At the recent Standard & Poor’s (S&P) insurance conference in New York, market leaders commented on current market conditions, with the rationality of firms’ underwriting being a key takeaway from debates.
The global reinsurance marketplace remains pressured from a range of headwinds, which are persisting to drive down rates and ultimately limit true underwriting profitability across the majority business lines.
A report from Bernstein discussing key points from the S&P event, draws on the views of Constantine Iordanou, Chairman and Chief Executive Officer (CEO) of Arch Capital Group Ltd., Chris O’Kane, CEO of Aspen Insurance Holdings Ltd., and Brian Young, President and CEO of Odyssey Re Holdings Corp., which formed the reinsurance panel at the event.
The panelists noted signs of both rational an irrational behaviour in the marketplace, citing that some reinsurers are underwriting in line with their expected returns, while certain high-profile accounts are being written at irrational levels.
One panelist noted that those in the space underwriting client relationships, perhaps accepting lower returns in order to receive the benefits and ultimately get paid back when the market does turn and losses start to mount, will most likely find themselves disappointed.
Despite the panelists claiming that reinsurers are for the most part underwriting rationally, and within their line of expected returns, discussions circled around the fact that a problem with this might be that return expectations are simply too low.

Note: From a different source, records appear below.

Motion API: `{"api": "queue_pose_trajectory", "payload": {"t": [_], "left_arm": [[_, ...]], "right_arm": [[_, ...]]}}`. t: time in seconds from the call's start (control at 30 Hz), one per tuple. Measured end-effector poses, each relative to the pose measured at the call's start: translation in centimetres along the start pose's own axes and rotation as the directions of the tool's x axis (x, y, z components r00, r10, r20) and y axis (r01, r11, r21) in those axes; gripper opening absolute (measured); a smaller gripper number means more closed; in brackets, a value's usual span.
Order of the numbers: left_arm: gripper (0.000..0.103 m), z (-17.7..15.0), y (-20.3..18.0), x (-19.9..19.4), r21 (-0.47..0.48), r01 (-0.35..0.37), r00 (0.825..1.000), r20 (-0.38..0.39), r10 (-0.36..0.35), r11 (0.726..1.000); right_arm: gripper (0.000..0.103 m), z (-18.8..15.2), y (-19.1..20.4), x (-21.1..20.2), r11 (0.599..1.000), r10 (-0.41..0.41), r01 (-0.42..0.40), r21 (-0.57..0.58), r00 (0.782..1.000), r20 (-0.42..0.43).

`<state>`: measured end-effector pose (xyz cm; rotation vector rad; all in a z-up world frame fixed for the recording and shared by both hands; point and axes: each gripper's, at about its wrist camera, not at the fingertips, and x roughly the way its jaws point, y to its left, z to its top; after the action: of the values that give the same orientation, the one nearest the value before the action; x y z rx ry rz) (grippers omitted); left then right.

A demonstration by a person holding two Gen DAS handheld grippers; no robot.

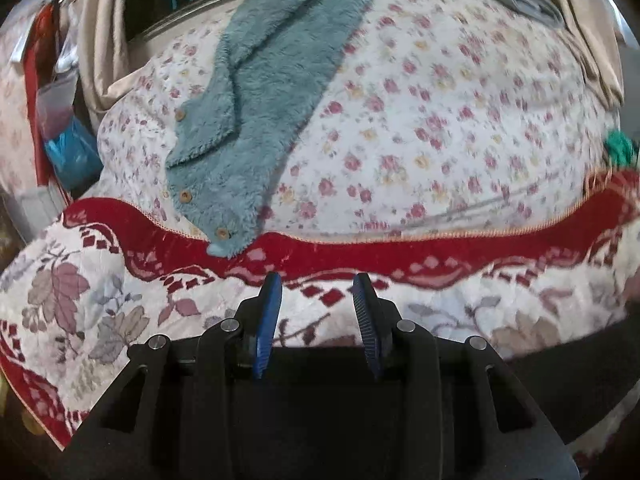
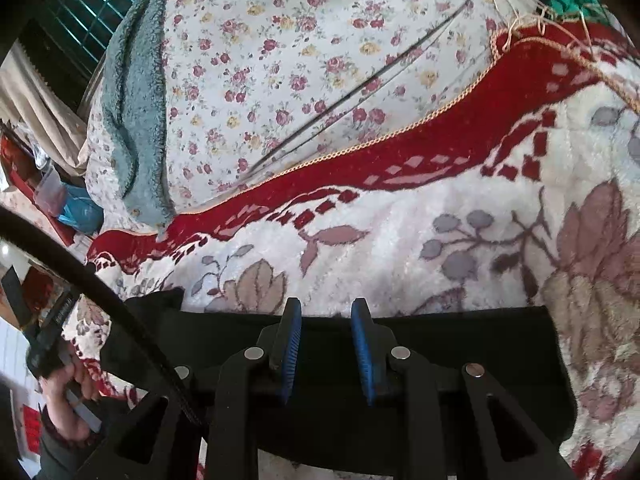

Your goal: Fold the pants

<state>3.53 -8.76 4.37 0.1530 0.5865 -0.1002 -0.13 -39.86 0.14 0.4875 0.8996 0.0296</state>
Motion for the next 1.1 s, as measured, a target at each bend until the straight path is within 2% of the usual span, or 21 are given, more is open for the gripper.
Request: {"api": "queue_pose_trajectory", "payload": {"t": [0.17,0.37,0.63,0.7,0.8,0.83,0.97,1.0,1.1], "left_arm": [[0.036,-0.2,-0.3,0.0,0.005,0.013,1.0,0.0,-0.013,1.0],[0.035,-0.4,-0.3,-0.1,-0.006,0.04,0.999,-0.01,-0.04,0.999],[0.036,-0.5,0.3,0.4,-0.051,0.071,0.996,-0.041,-0.073,0.996],[0.035,-0.6,0.2,1.1,-0.07,0.13,0.988,-0.076,-0.135,0.989],[0.035,-1.0,-0.3,2.2,-0.108,0.234,0.959,-0.14,-0.248,0.966],[0.035,-1.0,-0.6,2.2,-0.101,0.239,0.957,-0.145,-0.252,0.966],[0.035,-0.9,-2.9,1.5,0.01,0.216,0.968,-0.13,-0.213,0.976],[0.036,-1.0,-3.3,1.4,0.021,0.221,0.968,-0.124,-0.217,0.975],[0.035,-0.9,-3.7,1.6,0.022,0.235,0.965,-0.126,-0.231,0.972]], "right_arm": [[0.024,0.0,0.2,-0.2,0.999,-0.047,0.048,-0.019,0.999,0.014],[0.024,-0.6,0.3,-2.5,0.996,-0.077,0.08,-0.036,0.994,0.072],[0.024,-2.0,-3.5,-5.2,0.989,-0.147,0.148,0.0,0.98,0.137],[0.024,-2.1,-5.0,-4.9,0.988,-0.15,0.147,0.037,0.982,0.118],[0.024,-1.9,-6.3,-5.5,0.991,-0.083,0.067,0.116,0.987,0.14],[0.024,-1.9,-6.4,-5.7,0.99,-0.073,0.054,0.127,0.986,0.15],[0.024,-2.2,-7.0,-7.4,0.984,-0.032,-0.004,0.177,0.979,0.203],[0.024,-2.5,-7.4,-8.1,0.979,-0.006,-0.041,0.2,0.974,0.227],[0.024,-3.8,-7.8,-9.5,0.965,0.005,-0.077,0.252,0.962,0.274]]}}
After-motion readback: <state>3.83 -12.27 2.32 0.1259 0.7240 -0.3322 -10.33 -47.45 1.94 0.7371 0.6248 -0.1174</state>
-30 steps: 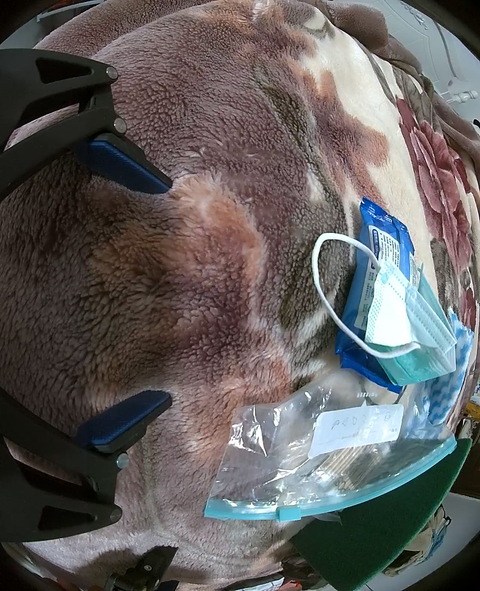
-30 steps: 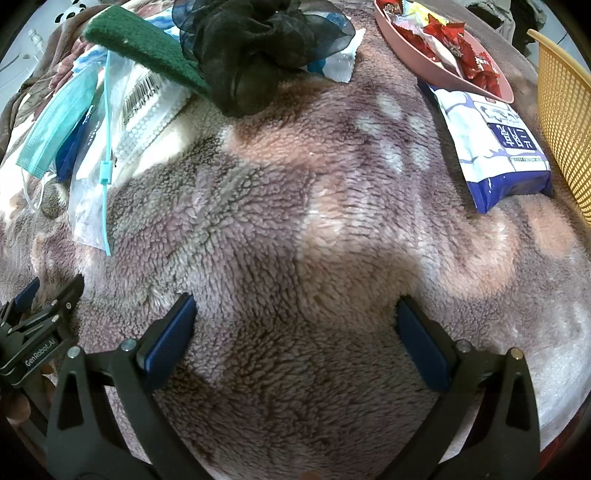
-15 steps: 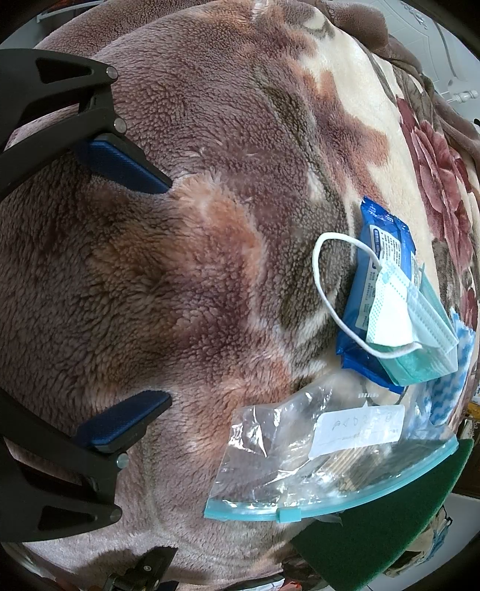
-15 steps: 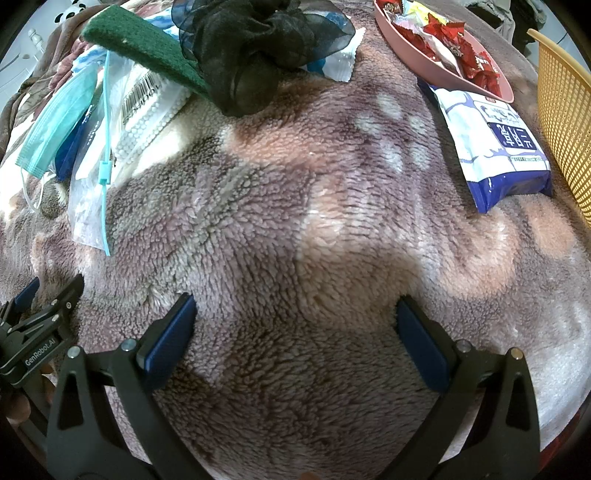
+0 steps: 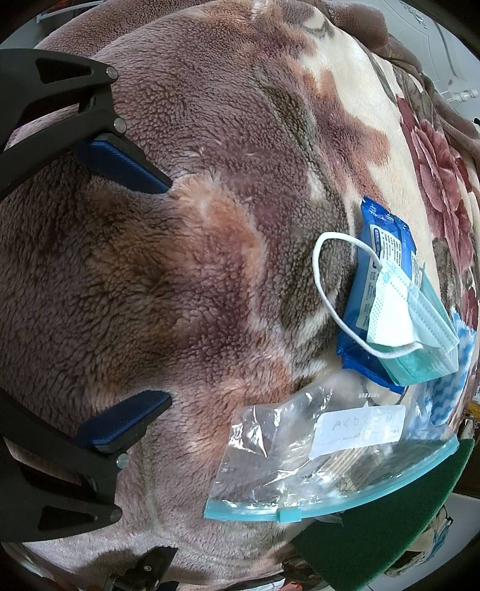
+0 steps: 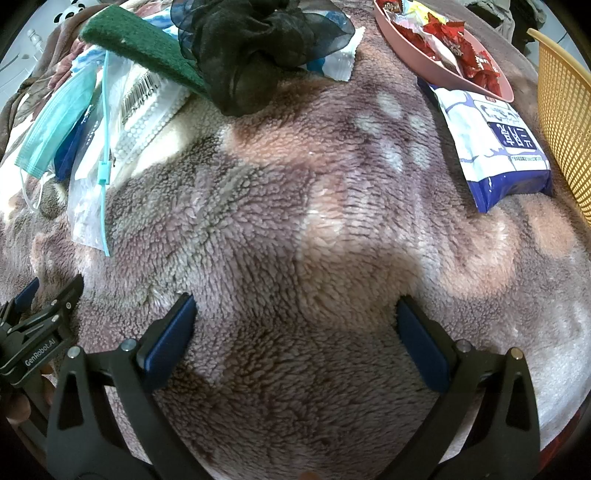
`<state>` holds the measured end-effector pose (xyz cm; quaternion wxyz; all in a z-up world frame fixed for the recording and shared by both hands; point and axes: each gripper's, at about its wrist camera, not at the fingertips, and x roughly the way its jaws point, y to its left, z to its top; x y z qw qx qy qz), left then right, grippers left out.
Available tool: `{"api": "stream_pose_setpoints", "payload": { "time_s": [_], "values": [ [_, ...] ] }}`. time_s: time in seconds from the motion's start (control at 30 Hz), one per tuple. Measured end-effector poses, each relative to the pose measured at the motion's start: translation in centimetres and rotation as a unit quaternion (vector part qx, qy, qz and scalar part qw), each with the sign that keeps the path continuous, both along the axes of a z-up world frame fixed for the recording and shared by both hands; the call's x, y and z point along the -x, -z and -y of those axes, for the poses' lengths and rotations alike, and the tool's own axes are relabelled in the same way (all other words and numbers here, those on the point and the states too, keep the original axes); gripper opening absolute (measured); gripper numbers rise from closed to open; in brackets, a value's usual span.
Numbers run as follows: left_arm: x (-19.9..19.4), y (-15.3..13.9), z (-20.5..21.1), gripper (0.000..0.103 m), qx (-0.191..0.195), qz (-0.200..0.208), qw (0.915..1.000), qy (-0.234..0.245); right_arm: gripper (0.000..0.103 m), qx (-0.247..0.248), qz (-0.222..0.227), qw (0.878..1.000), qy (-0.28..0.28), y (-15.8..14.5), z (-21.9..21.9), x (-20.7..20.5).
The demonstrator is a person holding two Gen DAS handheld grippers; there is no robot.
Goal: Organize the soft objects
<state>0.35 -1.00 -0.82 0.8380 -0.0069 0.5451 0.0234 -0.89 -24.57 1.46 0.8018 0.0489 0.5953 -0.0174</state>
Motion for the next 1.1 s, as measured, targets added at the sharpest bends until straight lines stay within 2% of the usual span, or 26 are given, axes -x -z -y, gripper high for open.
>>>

And with limited room for profit on the investment side of the balance sheet some might find themselves in a more difficult position when losses normalise.
The abundance of capacity from both traditional and alternative sources, coupled with intense competition from the insurance-linked securities (ILS) space and traditional players and the benign loss landscape, as driven a supply/demand imbalance in the sector.
Ultimately, this has led to consistent rate declines at renewals, and despite a notable deceleration of rate reductions in more recent times, absent a truly significant market event, further rate declines are expected.
Industry executives stressed that if you have view that the cost of capital has come down substantially and your return targets are mid to single digit (MSD), and you’re exceeding the cost of capital then you can argue it’s rational behaviour.
However, another panelist added that while expected returns are in the MSD range, on average and when normalised, when losses start to mount the market will turn quickly, and some will find themselves in a very difficult situation.
It appears reinsurers are continuing to search for ways to offset the negative market landscape, with some irrational underwriting taking place as companies look to build relationships and risk overexposure when the market starts to turn.
Others in the space have shown a willingness to walk away from unattractively priced business, and looked to deploy capacity elsewhere to try to keep profits as high as possible.
Only time will tell which firms have been rational and which have practiced irrationality in the challenging landscape, when losses start to normalise and ill-disciplined underwriting practices come into light.
Returns in the global reinsurance space are expected to remain depressed for the foreseeable future, and even with losses, there’s a feel among the sector that the traditional reinsurance cycle is no more, and has been replaced by a flatter, compressed underwriting cycle.
As has been noted recently though, ILS fund managers have been praised for their discipline at renewals, with ILS discipline helping to slow down the reinsurance rate declines and it believed that continuing to show discipline could ultimately help to attract the next wave of capital to ILS fund managers.